What is a hypothesis test ?

A hypothesis test uses a sample of data in an experiment to test a statement made about the population . The statement is either about a population parameter or the distribution of the population .

Which hypothesis do you assume to be true when performing a hypothesis test: the null hypothesis or the alternative hypothesis?

When performing a hypothesis test, you assume the null hypothesis to be true .

What is meant by the significance leve l of a hypothesis test?

The significance level is the probability that a hypothesis test rejects the null hypothesis when it is true . The significance level sets the smallest probability that an event could have occurred if the null hypothesis were true. Any probability smaller than the significance level would suggest that the event is unlikely to have happened by chance.

An observation of the test statistic is taken for a hypothesis test. What is meant by the p -value of this observation?

An observation of the test statistic is taken for a hypothesis test. The p -value is the probability of obtaining a value at least as extreme as the observation if the null hypothesis were true .

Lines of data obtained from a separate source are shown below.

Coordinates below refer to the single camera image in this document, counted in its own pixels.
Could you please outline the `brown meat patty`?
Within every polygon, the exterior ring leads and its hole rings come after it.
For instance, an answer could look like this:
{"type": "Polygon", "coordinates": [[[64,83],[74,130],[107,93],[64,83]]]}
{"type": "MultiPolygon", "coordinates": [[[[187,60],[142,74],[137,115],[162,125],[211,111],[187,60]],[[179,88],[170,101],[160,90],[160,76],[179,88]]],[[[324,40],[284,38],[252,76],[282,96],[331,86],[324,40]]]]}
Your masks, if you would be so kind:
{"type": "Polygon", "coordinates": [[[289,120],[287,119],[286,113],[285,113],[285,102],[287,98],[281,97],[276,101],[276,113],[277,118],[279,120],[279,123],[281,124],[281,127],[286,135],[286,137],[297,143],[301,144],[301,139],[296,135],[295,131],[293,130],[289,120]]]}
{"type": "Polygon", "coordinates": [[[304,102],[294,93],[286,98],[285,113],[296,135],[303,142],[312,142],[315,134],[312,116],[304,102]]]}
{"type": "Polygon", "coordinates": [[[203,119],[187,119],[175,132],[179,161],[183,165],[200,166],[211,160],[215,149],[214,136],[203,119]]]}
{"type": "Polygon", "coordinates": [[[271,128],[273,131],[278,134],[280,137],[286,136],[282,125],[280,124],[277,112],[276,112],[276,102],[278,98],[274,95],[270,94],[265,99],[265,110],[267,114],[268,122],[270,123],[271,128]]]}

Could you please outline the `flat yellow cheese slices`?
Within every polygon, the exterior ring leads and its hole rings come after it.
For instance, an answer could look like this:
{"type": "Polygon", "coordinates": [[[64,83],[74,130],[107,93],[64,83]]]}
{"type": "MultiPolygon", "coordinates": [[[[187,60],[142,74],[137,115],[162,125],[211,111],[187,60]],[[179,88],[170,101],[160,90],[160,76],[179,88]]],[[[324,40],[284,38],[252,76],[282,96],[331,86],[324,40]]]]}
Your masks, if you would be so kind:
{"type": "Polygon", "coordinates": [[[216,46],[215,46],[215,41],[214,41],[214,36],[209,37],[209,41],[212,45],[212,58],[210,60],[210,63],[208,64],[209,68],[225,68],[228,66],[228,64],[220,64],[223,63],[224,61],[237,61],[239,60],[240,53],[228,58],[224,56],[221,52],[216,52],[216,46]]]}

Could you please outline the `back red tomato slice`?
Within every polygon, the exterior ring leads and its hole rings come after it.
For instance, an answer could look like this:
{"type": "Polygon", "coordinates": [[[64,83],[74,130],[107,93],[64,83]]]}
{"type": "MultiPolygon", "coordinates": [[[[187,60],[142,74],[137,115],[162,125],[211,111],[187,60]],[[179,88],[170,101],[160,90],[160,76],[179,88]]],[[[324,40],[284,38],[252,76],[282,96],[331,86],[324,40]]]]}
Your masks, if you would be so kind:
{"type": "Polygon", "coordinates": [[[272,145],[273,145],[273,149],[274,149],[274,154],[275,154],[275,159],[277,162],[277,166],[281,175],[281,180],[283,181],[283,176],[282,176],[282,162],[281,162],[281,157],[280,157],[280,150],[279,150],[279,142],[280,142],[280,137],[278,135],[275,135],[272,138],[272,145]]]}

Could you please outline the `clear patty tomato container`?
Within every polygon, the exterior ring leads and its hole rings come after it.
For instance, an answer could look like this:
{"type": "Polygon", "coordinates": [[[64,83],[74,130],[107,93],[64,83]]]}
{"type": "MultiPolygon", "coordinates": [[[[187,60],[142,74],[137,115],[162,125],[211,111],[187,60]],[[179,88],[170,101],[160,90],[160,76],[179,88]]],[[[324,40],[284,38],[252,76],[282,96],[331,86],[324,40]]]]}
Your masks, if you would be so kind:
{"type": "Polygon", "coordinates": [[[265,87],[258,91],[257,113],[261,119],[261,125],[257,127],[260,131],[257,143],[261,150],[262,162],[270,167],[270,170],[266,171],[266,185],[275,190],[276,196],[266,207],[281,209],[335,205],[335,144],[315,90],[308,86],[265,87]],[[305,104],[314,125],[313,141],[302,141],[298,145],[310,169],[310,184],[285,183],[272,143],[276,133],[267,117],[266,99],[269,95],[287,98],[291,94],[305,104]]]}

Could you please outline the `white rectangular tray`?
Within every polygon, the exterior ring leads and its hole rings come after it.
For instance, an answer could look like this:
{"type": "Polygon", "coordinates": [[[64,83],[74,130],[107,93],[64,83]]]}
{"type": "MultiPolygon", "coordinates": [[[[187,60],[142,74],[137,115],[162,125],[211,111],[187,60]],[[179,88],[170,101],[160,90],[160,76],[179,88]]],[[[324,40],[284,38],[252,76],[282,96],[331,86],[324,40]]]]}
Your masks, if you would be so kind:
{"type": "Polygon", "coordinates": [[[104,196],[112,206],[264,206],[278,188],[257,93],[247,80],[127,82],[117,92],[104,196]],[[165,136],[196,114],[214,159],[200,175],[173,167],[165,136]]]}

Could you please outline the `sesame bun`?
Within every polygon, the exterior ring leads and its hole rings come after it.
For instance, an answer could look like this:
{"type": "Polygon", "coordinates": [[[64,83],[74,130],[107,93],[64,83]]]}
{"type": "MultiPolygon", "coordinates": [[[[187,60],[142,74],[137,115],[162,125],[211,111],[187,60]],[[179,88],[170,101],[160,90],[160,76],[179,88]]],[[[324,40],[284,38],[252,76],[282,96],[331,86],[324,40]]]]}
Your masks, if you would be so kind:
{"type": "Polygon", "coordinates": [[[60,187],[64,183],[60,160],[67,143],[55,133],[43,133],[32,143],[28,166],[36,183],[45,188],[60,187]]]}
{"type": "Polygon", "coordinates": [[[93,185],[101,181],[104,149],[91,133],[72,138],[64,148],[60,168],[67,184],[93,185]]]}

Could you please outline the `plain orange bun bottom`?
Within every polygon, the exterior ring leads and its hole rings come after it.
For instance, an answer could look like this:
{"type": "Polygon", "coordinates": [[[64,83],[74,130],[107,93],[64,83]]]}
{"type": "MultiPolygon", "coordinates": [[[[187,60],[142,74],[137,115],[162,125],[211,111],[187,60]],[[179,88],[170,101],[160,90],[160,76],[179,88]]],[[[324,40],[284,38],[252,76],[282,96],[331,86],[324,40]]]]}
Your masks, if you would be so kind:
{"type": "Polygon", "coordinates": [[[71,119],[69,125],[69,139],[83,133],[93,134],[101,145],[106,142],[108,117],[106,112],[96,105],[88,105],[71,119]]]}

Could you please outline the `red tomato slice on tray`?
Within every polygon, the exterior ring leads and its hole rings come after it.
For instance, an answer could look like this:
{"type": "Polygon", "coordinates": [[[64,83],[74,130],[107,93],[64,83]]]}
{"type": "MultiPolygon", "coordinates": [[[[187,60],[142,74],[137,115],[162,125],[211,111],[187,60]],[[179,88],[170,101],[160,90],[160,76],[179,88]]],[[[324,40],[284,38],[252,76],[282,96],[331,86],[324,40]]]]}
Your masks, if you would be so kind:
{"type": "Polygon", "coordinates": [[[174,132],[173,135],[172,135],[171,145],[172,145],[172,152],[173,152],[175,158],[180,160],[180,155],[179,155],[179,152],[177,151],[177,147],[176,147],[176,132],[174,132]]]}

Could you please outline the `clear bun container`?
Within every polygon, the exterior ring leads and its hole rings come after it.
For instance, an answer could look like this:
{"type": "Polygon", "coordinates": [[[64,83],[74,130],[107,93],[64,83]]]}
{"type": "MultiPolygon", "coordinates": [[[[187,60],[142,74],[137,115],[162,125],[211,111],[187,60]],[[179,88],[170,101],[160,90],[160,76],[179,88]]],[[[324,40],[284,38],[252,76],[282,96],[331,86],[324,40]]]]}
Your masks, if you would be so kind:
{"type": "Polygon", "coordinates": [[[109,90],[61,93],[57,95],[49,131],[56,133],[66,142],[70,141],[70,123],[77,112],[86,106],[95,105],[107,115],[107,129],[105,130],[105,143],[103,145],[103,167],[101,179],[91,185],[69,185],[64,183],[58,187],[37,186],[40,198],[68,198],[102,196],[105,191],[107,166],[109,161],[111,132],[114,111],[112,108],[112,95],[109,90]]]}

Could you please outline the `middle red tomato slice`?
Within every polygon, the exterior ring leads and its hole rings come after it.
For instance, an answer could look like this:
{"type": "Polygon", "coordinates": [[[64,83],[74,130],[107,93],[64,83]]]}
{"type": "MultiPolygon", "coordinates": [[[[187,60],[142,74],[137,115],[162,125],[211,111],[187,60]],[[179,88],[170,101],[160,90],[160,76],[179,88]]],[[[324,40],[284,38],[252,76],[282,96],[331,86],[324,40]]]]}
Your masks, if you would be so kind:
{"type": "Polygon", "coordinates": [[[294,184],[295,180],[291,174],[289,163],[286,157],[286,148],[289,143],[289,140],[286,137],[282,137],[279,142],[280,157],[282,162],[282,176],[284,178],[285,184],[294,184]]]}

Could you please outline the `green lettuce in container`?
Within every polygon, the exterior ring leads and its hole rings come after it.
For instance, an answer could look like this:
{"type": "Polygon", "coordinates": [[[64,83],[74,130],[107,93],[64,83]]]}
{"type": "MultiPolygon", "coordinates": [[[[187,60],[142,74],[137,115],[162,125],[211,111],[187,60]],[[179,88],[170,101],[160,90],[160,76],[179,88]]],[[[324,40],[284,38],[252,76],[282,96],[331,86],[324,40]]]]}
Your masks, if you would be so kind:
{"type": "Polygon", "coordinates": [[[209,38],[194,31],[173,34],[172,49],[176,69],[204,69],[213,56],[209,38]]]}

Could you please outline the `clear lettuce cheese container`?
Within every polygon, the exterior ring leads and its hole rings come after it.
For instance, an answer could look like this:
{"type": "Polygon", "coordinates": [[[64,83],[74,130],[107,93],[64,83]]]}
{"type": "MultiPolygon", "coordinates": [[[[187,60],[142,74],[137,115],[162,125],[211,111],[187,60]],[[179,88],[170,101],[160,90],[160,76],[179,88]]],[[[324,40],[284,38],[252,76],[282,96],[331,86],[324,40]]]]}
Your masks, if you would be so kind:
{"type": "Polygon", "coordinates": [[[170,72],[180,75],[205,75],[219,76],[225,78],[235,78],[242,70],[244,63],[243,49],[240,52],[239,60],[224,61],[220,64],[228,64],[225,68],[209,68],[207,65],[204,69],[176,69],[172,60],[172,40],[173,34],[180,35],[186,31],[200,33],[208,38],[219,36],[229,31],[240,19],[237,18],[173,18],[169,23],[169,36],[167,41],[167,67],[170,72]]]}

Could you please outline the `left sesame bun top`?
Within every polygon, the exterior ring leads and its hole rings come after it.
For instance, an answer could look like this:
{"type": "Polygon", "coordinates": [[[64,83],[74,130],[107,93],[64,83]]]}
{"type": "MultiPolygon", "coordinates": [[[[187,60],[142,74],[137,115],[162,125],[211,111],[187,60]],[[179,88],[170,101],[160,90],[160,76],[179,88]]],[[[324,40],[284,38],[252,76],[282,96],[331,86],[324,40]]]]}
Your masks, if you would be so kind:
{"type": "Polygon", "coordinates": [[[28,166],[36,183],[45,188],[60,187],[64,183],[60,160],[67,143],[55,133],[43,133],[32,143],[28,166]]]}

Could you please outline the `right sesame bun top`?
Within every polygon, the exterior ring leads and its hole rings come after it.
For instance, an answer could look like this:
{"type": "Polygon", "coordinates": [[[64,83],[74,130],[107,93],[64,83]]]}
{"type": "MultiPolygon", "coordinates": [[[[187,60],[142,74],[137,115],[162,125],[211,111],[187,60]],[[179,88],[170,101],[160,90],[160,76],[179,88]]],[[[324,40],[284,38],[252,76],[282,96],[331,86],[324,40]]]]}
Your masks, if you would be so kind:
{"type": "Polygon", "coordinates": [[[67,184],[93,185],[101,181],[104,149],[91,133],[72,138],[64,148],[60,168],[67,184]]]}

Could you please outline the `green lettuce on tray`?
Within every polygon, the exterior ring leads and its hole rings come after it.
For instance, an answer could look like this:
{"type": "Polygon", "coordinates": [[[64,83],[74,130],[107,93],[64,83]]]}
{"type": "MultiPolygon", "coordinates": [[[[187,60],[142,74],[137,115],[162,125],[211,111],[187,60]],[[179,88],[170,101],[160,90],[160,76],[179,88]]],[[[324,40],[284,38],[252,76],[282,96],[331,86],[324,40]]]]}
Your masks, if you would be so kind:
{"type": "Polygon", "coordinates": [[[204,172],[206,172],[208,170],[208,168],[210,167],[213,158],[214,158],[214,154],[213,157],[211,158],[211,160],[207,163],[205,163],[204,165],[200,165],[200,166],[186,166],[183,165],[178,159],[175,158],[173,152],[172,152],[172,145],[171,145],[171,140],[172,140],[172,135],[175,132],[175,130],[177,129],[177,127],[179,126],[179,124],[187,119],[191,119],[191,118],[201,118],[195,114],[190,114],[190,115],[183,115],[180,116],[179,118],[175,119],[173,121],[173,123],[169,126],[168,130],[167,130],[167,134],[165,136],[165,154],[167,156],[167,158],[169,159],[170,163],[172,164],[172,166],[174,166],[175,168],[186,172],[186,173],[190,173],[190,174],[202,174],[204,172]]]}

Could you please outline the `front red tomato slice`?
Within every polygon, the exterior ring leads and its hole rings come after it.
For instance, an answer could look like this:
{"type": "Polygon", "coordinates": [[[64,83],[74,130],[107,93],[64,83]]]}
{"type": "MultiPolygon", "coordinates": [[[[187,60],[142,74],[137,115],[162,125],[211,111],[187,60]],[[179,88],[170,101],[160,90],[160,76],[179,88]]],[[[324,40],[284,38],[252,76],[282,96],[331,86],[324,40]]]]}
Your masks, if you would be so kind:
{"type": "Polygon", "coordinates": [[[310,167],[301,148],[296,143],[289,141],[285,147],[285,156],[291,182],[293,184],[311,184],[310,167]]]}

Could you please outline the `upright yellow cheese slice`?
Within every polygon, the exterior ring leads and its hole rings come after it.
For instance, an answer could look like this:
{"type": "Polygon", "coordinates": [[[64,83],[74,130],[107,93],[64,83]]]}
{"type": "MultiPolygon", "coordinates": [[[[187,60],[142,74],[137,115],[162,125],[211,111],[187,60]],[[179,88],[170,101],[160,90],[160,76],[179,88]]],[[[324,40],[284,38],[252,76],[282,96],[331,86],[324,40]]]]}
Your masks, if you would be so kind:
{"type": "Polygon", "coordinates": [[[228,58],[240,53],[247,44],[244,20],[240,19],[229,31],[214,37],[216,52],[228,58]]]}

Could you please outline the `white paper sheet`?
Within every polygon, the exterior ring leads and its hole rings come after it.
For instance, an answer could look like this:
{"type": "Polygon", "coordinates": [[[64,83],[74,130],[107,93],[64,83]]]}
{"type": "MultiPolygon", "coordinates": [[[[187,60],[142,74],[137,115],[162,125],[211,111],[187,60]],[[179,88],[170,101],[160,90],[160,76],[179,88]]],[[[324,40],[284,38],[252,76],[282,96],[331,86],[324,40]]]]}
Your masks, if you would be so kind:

True or False? If the p -value is less than the significance level then there is evidence to reject the null hypothesis.

True. If the p -value is less than the significance level then there is evidence to reject the null hypothesis.

What is meant by the critical region for a test statistic?

The critical region is the set of values for a test statistic that would lead to the rejection of the null hypothesis. These are the values that are unlikely to be obtained if the null hypothesis were true.

What is meant by the critical value(s) for a test statistic?

The critical value(s) is the boundary of the critical region. It is the least extreme value that would lead to the rejection of the null hypothesis.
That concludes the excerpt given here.